Bei der Abwägung dieser widerstreitenden Interessen wiegt der möglicherweise eintretende, gegebenenfalls nicht mehr wiedergutzumachende Schaden für die zuvor genannten hohen Rechtsgüter einer potenziellen Vielzahl anderer Verkehrsteilnehmer zu schwer, als dass es verantwortet werden könnte, dem Antragsteller bis zu einer endgültigen Klärung seiner Fahreignung vorerst die weitere Verkehrsteilnahme zur Fahrgastbeförderung zu erlauben.

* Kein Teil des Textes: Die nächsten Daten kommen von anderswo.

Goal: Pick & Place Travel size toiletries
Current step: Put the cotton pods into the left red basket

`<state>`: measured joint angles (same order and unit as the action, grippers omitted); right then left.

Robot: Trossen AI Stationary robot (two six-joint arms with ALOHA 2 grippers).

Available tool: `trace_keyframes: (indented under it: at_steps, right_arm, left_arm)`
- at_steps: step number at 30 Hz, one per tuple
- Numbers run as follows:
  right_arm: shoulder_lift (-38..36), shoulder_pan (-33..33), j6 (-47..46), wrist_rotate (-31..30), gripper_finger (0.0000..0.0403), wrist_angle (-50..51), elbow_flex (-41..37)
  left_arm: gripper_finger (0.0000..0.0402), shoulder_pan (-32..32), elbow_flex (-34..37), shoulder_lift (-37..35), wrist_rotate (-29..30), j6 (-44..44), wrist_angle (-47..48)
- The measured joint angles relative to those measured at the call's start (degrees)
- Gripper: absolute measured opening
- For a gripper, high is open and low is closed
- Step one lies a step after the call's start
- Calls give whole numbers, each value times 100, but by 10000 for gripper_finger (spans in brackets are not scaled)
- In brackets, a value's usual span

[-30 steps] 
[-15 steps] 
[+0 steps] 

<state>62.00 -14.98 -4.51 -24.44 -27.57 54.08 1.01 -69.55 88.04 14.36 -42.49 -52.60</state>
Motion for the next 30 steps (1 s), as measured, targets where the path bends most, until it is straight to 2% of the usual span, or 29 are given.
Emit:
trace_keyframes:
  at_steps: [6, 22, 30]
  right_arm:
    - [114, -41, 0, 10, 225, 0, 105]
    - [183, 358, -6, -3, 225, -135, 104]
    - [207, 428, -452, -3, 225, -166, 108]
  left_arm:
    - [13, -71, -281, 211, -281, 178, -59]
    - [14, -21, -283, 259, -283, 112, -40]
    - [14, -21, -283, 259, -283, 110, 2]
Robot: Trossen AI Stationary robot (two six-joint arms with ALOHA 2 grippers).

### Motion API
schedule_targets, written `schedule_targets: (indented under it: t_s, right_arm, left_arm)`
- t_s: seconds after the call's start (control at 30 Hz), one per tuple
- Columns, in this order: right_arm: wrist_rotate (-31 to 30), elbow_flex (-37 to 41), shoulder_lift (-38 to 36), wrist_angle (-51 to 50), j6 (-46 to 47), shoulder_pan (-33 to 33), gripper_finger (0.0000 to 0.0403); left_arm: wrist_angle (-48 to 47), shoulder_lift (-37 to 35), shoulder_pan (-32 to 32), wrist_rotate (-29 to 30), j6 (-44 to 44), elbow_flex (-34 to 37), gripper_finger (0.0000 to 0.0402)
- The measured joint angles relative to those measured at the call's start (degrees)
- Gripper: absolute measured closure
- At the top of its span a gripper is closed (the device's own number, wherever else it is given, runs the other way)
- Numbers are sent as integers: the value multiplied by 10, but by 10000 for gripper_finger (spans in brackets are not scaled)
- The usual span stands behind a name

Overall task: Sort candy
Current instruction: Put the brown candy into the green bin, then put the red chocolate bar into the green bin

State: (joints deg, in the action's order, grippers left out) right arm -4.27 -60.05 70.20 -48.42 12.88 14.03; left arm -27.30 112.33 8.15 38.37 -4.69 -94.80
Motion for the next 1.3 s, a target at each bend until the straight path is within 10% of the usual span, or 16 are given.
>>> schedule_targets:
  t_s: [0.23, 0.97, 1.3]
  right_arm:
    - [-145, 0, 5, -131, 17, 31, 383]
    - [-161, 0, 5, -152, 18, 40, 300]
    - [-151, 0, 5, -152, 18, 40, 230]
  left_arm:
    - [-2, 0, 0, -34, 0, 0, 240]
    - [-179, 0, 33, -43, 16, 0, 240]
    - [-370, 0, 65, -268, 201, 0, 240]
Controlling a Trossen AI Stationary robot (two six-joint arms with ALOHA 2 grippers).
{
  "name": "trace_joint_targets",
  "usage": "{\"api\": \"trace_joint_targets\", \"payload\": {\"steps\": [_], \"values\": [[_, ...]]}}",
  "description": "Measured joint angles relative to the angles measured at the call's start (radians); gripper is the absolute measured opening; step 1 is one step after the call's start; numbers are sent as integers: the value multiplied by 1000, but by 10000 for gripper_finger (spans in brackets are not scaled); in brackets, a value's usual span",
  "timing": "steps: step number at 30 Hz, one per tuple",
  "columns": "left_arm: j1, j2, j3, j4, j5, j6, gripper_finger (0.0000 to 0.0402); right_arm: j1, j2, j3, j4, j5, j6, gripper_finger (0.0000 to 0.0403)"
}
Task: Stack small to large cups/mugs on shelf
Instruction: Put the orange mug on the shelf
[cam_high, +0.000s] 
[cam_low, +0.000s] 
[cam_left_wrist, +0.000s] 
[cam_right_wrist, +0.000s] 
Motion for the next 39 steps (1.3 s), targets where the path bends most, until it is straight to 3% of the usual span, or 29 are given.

Vor diesem Hintergrund begegnet auch die in der Ordnungsverfügung enthaltene deklaratorische Aufforderung zur Abgabe des Führerscheins zur Fahrgastbeförderung (vgl. § 3 Abs. 2 Sätze 3 und 4 StVG, §§ 48 Abs. 10 Satz 3 i.V.m. 47 Abs. 1 Satz 1 FeV) keinen Bedenken.

Schließlich kommt auch eine Anordnung der aufschiebenden Wirkung der Klage gegen die Zwangsgeldandrohung nicht in Betracht. Sie entspricht den Anforderungen der §§ 55 Abs. 1, 57 Abs. 1 Nr. 2, 60, 63 VwVG NRW und soll sicherstellen, dass der Ordnungsverfügung hinsichtlich der Pflicht zur Abgabe des Führerscheins zur Fahrgastbeförderung Folge geleistet wird.

Die Kostenentscheidung folgt aus § 154 Abs. 1 VwGO.

2. Die Streitwertfestsetzung beruht auf § 53 Abs. 2 Nr. 2 i. V. m. § 52 Abs. 1 und Abs. 2 GKG. Sie entspricht der Rechtsprechung des OVG NRW, wonach bei Streitigkeiten, in denen es allein um die Fahrerlaubnis zur Fahrgastbeförderung geht, der Wert des Streitgegenstandes mit dem Auffangwert zu bemessen ist.

OVG NRW, Beschlüsse vom 23. April 2013 – 16 B 1408/12 – und vom 20. November 2012 – 16 A 2172/12 -, juris.

Wegen der Vorläufigkeit des vorliegenden Verfahrens wird hiervon die Hälfte in Ansatz gebracht.